(WORK REQUEST): Report the count, and only the count, of lines in the records that include the word "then".
=== SUPPLIED INFORMATION ===
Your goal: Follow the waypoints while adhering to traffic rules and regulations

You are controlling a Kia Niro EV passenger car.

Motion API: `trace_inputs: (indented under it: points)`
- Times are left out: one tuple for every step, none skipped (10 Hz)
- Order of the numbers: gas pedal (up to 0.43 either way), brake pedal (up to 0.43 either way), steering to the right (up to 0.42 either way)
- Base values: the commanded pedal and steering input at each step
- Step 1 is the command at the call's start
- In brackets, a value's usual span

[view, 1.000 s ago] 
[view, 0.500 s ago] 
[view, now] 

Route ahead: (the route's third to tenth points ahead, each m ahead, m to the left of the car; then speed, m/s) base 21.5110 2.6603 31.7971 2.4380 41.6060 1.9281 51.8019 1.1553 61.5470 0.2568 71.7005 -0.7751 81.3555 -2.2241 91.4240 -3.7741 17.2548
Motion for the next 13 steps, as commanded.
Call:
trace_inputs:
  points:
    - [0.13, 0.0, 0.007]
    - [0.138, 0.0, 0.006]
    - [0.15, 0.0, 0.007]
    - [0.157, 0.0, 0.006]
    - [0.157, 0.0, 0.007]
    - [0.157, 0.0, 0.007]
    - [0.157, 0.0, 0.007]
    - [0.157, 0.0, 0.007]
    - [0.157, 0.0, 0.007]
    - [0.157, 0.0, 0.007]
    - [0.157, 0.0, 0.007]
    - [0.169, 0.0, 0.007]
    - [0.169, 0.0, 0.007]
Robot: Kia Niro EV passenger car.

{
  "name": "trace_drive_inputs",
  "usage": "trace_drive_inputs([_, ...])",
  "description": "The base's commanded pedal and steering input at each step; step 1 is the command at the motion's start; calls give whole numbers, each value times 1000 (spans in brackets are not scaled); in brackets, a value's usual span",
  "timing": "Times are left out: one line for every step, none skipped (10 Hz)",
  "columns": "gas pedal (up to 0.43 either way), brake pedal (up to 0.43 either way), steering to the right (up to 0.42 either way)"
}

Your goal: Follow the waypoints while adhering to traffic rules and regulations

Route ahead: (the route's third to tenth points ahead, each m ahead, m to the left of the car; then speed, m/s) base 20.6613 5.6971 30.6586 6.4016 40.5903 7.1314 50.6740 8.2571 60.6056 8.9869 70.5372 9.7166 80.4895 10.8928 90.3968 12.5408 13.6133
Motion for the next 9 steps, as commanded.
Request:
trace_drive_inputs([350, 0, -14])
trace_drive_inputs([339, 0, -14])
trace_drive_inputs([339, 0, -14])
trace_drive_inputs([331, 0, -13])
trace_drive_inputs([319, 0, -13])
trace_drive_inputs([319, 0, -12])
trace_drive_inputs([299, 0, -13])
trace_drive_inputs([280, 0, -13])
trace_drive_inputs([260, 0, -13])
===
(TASK RESPONSE): 2